◆ Exercise aim ◆
Bring together copies of the lines in the data below that contain the word "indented".

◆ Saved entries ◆
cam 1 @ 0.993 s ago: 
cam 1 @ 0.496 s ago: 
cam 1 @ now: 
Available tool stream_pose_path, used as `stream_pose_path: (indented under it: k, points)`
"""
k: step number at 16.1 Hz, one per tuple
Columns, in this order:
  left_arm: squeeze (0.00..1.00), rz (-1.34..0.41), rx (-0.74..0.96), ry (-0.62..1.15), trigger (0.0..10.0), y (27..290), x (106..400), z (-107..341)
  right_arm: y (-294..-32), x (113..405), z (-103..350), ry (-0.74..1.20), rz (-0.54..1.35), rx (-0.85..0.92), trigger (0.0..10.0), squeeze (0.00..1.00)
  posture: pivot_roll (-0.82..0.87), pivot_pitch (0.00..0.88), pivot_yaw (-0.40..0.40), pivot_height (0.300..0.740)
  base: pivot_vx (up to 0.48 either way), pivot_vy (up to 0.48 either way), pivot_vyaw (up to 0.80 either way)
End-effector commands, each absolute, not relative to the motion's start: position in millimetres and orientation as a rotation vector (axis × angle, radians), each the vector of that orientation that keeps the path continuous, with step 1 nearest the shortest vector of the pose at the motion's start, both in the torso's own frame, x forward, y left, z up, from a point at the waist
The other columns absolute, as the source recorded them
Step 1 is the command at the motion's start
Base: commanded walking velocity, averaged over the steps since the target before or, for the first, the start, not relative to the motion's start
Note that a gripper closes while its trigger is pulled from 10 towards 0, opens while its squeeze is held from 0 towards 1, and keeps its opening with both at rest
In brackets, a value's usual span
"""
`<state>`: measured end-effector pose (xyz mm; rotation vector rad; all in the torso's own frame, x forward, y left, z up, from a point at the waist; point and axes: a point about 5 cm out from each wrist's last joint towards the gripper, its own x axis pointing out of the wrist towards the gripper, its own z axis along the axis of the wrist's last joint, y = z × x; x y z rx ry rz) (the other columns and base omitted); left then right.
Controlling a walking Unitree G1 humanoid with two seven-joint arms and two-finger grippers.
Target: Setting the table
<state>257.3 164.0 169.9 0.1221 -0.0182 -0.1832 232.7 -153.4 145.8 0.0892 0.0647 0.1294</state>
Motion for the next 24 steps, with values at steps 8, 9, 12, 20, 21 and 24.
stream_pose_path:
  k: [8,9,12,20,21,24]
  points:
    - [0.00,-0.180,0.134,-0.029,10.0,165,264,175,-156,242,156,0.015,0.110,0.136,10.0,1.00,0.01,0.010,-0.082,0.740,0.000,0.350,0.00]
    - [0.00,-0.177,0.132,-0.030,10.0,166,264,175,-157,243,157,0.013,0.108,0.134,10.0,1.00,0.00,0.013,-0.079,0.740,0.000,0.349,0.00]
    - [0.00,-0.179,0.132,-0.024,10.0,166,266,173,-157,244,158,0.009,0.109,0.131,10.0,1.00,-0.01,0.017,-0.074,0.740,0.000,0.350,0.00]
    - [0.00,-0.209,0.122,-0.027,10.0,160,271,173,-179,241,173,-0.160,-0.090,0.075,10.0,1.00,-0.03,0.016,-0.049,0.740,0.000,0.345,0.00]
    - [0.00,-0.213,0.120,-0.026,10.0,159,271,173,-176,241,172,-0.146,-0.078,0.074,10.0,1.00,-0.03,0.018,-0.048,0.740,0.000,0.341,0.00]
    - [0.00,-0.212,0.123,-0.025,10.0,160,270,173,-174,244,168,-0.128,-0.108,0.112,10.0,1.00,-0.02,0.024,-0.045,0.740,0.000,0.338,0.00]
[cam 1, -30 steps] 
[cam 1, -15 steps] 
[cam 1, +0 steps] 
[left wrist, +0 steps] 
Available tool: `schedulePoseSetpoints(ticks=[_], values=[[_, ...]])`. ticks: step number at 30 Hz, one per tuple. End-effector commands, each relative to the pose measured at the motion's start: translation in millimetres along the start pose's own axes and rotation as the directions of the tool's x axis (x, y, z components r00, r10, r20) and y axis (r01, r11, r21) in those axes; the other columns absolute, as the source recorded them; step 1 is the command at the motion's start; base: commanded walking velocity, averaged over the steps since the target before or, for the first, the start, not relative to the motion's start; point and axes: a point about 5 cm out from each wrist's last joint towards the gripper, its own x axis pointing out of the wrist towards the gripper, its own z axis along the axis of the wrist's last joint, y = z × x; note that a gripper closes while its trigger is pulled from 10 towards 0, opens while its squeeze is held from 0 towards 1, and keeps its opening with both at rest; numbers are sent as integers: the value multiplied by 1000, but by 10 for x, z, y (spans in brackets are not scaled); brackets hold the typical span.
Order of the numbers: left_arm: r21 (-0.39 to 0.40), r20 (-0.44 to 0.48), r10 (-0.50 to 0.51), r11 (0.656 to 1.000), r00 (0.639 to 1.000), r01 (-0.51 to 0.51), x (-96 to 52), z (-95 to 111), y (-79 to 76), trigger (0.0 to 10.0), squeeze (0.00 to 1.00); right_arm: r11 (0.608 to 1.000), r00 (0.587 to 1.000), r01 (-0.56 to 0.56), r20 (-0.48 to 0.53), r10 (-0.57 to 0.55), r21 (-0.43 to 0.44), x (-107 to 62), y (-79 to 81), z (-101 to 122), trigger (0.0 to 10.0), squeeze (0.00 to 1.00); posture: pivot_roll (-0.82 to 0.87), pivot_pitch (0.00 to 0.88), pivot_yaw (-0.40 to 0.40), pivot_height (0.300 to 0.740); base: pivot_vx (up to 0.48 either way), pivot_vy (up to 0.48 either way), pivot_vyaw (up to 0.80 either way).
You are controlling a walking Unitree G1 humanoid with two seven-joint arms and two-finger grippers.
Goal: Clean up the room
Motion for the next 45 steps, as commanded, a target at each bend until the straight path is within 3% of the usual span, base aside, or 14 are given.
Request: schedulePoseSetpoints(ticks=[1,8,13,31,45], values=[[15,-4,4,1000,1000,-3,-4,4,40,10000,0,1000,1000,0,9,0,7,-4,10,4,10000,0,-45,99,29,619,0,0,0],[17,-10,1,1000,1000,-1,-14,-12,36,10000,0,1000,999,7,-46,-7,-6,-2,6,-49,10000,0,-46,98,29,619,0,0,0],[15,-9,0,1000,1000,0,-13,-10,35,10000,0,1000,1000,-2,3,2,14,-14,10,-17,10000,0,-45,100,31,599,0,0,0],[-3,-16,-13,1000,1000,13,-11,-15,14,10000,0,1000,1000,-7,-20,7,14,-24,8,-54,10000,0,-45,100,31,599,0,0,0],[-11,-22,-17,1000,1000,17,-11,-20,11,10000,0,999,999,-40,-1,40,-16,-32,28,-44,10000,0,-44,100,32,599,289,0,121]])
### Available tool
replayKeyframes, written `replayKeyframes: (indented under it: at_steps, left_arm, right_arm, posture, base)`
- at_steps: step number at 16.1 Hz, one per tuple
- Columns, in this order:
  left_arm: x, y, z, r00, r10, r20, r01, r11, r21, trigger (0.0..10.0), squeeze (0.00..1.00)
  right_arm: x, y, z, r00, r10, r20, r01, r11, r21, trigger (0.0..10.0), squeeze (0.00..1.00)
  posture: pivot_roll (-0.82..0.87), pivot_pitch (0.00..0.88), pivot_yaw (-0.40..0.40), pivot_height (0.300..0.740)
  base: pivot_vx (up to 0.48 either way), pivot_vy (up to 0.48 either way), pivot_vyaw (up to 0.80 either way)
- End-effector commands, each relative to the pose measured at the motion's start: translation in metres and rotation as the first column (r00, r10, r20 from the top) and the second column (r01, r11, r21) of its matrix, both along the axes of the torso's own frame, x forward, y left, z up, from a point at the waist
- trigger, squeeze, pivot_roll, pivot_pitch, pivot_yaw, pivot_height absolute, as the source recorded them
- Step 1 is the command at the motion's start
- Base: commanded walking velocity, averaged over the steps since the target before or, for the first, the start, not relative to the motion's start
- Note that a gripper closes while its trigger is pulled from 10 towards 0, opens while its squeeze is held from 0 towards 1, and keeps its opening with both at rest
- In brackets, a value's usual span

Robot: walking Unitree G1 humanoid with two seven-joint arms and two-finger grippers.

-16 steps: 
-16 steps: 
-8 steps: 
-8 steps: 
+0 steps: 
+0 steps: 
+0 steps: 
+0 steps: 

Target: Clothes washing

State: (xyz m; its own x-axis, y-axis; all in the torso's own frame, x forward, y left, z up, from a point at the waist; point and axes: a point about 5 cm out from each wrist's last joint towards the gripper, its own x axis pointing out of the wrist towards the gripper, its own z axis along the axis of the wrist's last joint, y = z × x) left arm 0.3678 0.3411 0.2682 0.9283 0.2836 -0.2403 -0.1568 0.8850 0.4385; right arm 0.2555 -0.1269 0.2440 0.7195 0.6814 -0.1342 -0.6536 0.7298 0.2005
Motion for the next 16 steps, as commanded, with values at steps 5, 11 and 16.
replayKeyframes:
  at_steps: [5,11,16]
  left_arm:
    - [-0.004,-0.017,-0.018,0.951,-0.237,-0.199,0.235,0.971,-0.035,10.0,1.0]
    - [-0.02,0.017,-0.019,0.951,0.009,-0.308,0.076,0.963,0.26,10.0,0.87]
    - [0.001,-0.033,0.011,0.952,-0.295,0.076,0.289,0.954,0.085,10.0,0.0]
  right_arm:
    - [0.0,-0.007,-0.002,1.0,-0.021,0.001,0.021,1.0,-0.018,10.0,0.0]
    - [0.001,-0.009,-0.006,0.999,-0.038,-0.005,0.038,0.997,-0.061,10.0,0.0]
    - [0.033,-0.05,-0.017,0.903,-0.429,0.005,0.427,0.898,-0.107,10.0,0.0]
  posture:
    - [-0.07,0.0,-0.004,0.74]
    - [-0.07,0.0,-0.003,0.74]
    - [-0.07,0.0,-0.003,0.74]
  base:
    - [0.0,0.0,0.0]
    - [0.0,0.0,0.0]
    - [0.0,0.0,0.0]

◆ Response area ◆
Available tool stream_pose_path, used as `stream_pose_path: (indented under it: k, points)`
replayKeyframes, written `replayKeyframes: (indented under it: at_steps, left_arm, right_arm, posture, base)`

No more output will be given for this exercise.